A possibilidade de Mianmar entrar na lista de compradores das tecnologias de vigilância da China chama a atenção de grupos de direitos humanos, que alertam para os riscos de o sistema fortalecer a já violenta repressão do governo local.
“Câmeras de vigilância representam um sério risco para os ativistas da democracia porque os militares e a polícia podem usá-las para rastrear seus movimentos, descobrir conexões entre ativistas, identificar casas seguras e outros pontos de encontro e reconhecer e interceptar carros e motocicletas usados por ativistas”, disse Phil Robertson, vice-diretor da ONG Human Rights Watch (HRW) para a Ásia.
Ditadura digital
A situação não é nova em Mianmar. No início de junho, relatores de direitos humanos independentes a serviço da ONU (Organização das Nações Unidas) condenaram o que chamaram de “tentativas da junta militar de estabelecer uma ditadura digital” no país asiático.
Entre as ações governamentais voltadas a vigiar a população digitalmente, os relatores destacaram as restrições no acesso à internet, as quedas propositais de conexão, a censura online e outras barreiras de acesso à rede.

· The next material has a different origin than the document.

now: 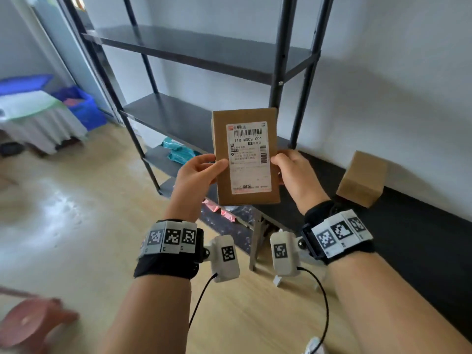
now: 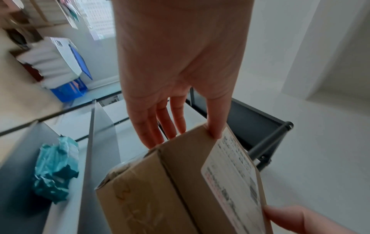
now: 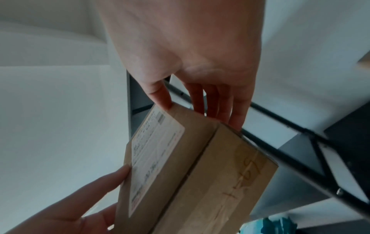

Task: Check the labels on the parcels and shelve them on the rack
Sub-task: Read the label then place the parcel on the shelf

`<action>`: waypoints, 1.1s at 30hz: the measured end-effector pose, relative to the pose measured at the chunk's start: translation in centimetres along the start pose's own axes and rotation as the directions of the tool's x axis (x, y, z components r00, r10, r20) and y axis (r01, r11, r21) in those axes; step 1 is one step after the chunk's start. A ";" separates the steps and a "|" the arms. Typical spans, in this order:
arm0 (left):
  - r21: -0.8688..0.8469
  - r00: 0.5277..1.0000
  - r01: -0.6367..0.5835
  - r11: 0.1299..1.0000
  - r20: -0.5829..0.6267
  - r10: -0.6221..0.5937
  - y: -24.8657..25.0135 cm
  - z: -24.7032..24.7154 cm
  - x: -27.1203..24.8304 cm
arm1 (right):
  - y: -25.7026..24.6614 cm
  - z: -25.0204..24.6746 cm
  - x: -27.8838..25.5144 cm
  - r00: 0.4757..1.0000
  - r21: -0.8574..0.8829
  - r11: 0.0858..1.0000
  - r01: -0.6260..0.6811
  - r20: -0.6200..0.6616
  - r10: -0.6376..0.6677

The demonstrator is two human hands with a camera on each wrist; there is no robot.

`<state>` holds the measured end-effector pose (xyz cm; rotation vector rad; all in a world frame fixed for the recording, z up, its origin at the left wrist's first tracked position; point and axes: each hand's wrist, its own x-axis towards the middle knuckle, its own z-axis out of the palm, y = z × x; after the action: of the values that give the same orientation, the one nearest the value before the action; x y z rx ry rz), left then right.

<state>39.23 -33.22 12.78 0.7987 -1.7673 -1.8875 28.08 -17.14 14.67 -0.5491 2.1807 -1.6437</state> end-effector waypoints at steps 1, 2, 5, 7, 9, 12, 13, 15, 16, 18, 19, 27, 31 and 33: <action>-0.008 1.000 -0.001 1.000 -0.024 0.000 -0.1 -1.8 -0.3 | -0.4 1.7 -0.2 1.000 0.004 1.000 -0.001 0.020 0.001; -0.009 0.999 -0.001 1.000 -0.049 0.001 -0.2 -3.5 -0.5 | -0.7 3.4 -0.3 0.999 0.011 1.000 -0.002 0.044 0.002; -0.014 0.992 -0.010 1.000 -0.123 0.008 -0.4 -8.6 -1.1 | -1.8 8.5 -0.5 0.994 0.017 1.000 0.002 0.110 -0.004; -0.020 0.983 -0.012 1.000 -0.186 0.008 -0.5 -11.5 -1.5 | -2.6 11.5 -0.4 0.988 0.015 1.000 0.014 0.154 -0.016; -0.026 0.970 -0.015 1.000 -0.242 0.008 -0.6 -14.3 -1.6 | -3.2 14.4 0.0 0.977 0.016 1.000 0.025 0.211 -0.028; -0.036 0.952 -0.002 0.999 -0.307 -0.009 -0.8 -18.0 -0.9 | -4.0 18.7 1.3 0.959 0.009 1.000 0.021 0.283 -0.023; -0.041 0.947 0.004 0.999 -0.321 -0.017 -0.8 -19.2 -0.6 | -4.2 20.1 1.9 0.953 0.005 1.000 0.018 0.304 -0.019; -0.043 0.938 0.008 0.999 -0.346 -0.023 -0.8 -21.4 0.5 | -4.6 23.1 3.3 0.941 -0.009 1.000 0.018 0.338 -0.014; -0.041 0.932 0.008 0.999 -0.361 -0.023 -0.8 -22.5 1.3 | -4.9 24.5 4.2 0.937 -0.009 1.000 0.019 0.349 -0.014; -0.033 0.921 0.008 0.999 -0.388 -0.020 -0.8 -24.6 3.3 | -5.5 27.5 6.2 0.928 0.003 1.000 0.022 0.371 -0.022; -0.031 0.917 0.009 0.999 -0.399 -0.021 -0.7 -25.6 4.3 | -5.8 28.9 7.3 0.926 0.011 1.000 0.019 0.378 -0.022; -0.017 0.886 0.017 1.000 -0.463 -0.022 1.2 -33.3 13.5 | -9.2 39.3 16.1 0.900 0.025 1.000 -0.003 0.436 -0.009; -0.050 0.888 0.003 0.999 -0.459 -0.026 1.3 -36.6 16.8 | -10.4 43.4 19.3 0.890 -0.016 0.999 0.029 0.455 -0.019; -0.070 0.892 0.001 0.998 -0.452 -0.032 1.4 -38.1 18.1 | -10.9 45.2 20.4 0.888 -0.035 0.998 0.044 0.458 -0.024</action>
<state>51.16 -73.73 11.21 1.1243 -1.4004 -1.5925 34.02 -67.54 12.34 -0.8922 1.8650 -1.3140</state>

O bloqueio a sites e a plataformas de redes sociais como Facebook é constante em Mianmar. A junta militar também obrigou as companhias que fornecem internet a aumentarem o preço dos pacotes de dados e dos cartões SIM, tornando os serviços inacessíveis a muitos.
No que tange às câmeras de vigilância, o sistema já está ativo, e os novos acordos o ampliariam. De acordo com Nyi Thuta, um ex-capitão que desertou do exército no final de fevereiro de 2021, as forças armadas birmanesas têm oficiais dedicados a analisar o conteúdo de câmeras de vigilância atualmente instaladas, justamente a fim de detectar a movimentação de oposicionistas.

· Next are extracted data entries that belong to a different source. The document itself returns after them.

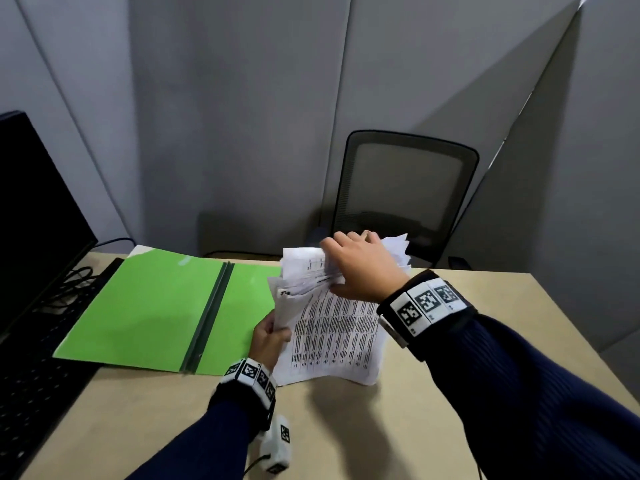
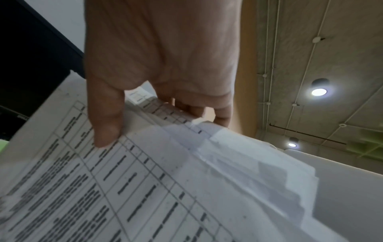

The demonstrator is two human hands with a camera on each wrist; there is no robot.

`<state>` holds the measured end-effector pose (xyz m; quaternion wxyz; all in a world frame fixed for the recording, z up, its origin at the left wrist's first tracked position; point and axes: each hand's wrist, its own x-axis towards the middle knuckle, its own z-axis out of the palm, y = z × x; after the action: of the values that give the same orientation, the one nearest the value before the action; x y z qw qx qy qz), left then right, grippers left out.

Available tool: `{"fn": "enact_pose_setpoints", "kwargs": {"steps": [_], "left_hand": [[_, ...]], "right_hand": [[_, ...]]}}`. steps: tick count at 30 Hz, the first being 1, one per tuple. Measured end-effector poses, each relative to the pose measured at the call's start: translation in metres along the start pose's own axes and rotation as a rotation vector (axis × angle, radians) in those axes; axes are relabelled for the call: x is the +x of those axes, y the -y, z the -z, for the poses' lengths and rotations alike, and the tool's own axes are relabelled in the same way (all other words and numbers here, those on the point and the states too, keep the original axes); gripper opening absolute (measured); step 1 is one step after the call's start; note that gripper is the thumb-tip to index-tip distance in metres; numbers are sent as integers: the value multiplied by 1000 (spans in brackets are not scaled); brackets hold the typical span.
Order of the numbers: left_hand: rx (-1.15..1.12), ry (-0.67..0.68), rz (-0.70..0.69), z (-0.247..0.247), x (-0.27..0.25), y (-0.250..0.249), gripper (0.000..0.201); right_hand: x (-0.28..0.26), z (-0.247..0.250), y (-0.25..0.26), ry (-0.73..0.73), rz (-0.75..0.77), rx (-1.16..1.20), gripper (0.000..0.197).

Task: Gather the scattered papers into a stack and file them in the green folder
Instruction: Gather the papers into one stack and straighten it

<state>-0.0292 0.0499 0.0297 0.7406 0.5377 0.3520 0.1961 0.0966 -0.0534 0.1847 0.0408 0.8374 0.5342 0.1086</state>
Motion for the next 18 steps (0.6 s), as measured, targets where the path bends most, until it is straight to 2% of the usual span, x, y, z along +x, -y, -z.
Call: {"fn": "enact_pose_setpoints", "kwargs": {"steps": [5,9,11,12,14,16,18], "left_hand": [[-9,15,12,0,2,-3,44],[16,21,21,4,6,0,21],[24,24,1,11,13,7,23],[49,10,-21,15,18,10,27],[82,-74,-35,27,26,14,59],[1,-153,20,36,30,11,90],[-190,-48,56,36,31,3,100]], "right_hand": [[1,-1,-3,-26,63,25,30],[3,6,2,47,39,157,8],[1,9,0,48,-8,196,8],[-1,12,-5,21,-29,224,11],[-10,17,-25,-47,-77,353,25],[-22,23,-50,-84,-127,678,30],[-39,25,-67,-138,-172,1102,15]]}}
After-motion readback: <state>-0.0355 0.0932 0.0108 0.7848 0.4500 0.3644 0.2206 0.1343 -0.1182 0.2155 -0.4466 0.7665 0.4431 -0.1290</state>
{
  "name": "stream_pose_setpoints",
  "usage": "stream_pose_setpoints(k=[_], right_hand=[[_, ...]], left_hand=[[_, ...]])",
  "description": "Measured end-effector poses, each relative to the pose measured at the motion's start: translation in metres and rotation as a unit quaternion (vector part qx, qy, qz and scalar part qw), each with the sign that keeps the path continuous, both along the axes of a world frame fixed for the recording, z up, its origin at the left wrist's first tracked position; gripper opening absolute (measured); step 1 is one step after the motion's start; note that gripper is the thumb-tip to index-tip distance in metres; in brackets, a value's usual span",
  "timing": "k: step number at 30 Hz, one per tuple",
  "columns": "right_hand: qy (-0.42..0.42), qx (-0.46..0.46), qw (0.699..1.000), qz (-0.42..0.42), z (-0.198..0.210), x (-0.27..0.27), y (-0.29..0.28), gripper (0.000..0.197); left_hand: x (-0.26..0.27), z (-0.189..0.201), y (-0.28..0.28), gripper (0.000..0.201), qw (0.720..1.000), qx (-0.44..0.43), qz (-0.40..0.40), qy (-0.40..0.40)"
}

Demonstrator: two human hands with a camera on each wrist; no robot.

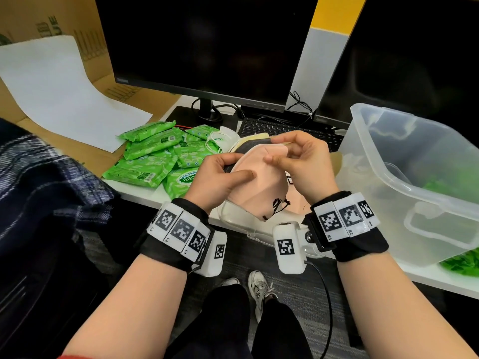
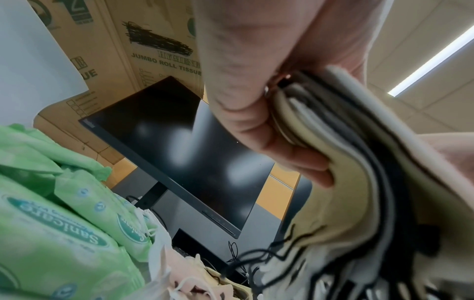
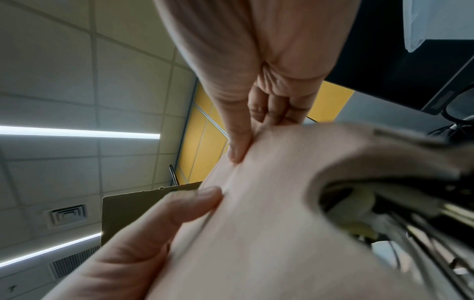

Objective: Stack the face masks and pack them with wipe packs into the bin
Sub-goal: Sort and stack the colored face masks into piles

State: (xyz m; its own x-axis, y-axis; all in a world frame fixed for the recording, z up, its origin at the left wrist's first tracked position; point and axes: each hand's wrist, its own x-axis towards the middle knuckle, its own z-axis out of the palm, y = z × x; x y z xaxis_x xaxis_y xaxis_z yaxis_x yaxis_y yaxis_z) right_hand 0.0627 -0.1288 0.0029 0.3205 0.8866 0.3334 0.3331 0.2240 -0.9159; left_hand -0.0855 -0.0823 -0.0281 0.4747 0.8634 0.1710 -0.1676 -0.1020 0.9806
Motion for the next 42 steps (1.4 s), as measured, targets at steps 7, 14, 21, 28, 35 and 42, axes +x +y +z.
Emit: stream_pose_setpoints(k=[7, 14, 21, 28, 35, 42], right_hand=[[0.005, 0.025, 0.999, -0.019, 0.005, -0.005, 0.002, 0.046], [-0.070, -0.092, 0.993, -0.005, -0.005, 0.001, 0.005, 0.041], [0.029, 0.013, 0.999, 0.036, -0.009, -0.004, 0.004, 0.022], [-0.040, -0.071, 0.997, 0.015, -0.027, -0.009, 0.007, 0.069], [0.020, -0.087, 0.993, 0.076, -0.023, -0.002, 0.000, 0.067], [0.091, -0.051, 0.995, -0.001, -0.018, 0.001, -0.004, 0.036]], left_hand=[[0.000, 0.000, -0.002, 0.029, 0.999, 0.018, -0.030, -0.006], [-0.006, 0.002, 0.001, 0.074, 0.993, 0.047, -0.087, -0.060], [0.005, 0.002, 0.004, 0.058, 0.980, -0.094, 0.127, -0.123], [0.024, 0.000, -0.001, 0.068, 0.975, -0.170, 0.068, -0.126], [0.011, -0.005, 0.001, 0.093, 0.965, -0.169, 0.145, -0.138], [-0.001, -0.005, -0.001, 0.068, 0.991, 0.036, 0.081, -0.100]])
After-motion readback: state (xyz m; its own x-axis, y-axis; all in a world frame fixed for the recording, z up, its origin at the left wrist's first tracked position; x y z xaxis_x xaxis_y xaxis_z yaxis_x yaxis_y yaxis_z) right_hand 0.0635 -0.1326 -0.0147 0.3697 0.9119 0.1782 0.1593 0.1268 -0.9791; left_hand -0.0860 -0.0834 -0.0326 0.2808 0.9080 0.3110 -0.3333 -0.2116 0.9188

Segunda maior cidade do país, Mandalay tem atualmente cerca de 300 câmeras da Huawei, com a perspectiva de que centenas de novas sejam instaladas. Já o Estado de Rakhine, cenário de um violento confronto entre forças do governo e rebeldes armados, recebe sistema de monitoramento por câmeras desde 2019.
Por que isso importa?
Mianmar enfrenta “uma campanha de terror com força brutal”, segundo palavras da ONU. A repressão imposta pelo governo já causou a morte de ao menos 1,5 mil pessoas desde o golpe de 1º de fevereiro de 2021, que sucedeu as eleições presidenciais de novembro de 2020.

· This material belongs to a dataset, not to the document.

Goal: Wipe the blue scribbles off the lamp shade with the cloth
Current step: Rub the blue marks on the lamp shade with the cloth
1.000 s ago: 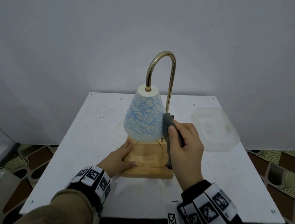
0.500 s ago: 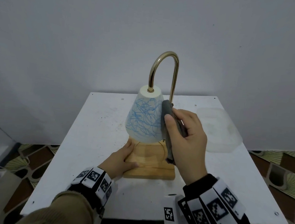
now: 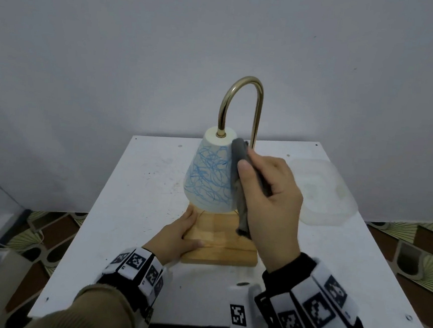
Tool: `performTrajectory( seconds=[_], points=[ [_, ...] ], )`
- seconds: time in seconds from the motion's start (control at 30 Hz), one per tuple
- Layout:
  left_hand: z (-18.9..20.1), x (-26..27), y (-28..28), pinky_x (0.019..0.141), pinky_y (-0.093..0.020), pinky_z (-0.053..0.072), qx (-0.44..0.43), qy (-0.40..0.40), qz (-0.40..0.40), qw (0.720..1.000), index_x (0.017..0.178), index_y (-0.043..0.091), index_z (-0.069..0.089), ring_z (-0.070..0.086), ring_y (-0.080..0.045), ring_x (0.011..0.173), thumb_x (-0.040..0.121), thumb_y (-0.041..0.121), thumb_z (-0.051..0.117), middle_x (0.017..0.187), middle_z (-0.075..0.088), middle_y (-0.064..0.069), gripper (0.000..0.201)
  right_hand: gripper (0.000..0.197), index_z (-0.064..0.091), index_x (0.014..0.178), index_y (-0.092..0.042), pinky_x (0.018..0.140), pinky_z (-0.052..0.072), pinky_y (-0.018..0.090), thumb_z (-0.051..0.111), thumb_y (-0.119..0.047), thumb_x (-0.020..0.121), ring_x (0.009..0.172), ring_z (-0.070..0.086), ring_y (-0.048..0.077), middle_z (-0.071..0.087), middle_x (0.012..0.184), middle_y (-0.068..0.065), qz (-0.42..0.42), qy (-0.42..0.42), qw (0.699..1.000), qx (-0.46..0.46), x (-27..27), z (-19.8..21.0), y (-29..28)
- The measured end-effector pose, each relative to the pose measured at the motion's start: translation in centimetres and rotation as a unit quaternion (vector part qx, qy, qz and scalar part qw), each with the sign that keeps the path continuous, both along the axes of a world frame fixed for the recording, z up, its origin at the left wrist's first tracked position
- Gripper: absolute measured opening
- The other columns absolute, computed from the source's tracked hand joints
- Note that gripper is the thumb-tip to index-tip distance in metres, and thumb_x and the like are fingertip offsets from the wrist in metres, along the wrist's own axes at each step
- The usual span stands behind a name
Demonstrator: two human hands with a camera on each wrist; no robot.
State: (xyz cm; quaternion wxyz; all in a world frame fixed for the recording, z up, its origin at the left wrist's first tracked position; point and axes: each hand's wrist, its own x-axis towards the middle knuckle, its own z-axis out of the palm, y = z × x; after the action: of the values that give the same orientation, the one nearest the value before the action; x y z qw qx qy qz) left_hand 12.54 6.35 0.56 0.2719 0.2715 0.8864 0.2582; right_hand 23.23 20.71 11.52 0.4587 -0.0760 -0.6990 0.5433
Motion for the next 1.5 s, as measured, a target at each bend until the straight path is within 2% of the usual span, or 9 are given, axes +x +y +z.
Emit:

Na ocasião, o NLD venceu as eleições com 82% dos votos, ainda mais do que havia obtido no pleito de 2015. Em fevereiro, então, a junta militar, que já havia impedido o partido de assumir o poder antes, derrubou e prendeu a presidente eleita Aung San Suu Kyi.
O golpe deu início a protestos no país, respondidos com violência pelas forças de segurança nacionais. Cerca de 12 mil pessoas já foram presas, invariavelmente sem indiciamento ou julgamento prévio, e muitas famílias continuam à procura de parentes desaparecidos. Jornalistas e ativistas são atacados deliberadamente, e serviços de internet têm sido interrompidos.
No início de dezembro, tropas da junta militar foram acusadas de assassinar 11 pessoas em uma aldeia no noroeste do país. De acordo com uma testemunha, as vítimas, algumas delas adolescentes, teriam sido amarradas e queimadas na rua. Fotos e um vídeo chocantes que viralizaram nas redes sociais à época mostravam corpos carbonizados deitados em círculo no vilarejo de Done Taw, região de Sagaing.
A ação dos soldados seria uma retaliação a um ataque de rebeldes contra um comboio militar. Uma liderança local da oposição afirmou que os civis foram queimados vivos, evidenciando a brutalidade da repressão à população que tenta resistir ao golpe de Estado orquestrado em fevereiro deste ano.
Em meio à violenta repressão por parte do exército, alguns manifestantes fugiram para o exterior ou se juntaram a grupos armados em partes remotas do país. Conhecidos como Forças de Defesa do Povo, esses grupos estão amplamente alinhados com o governo civil deposto.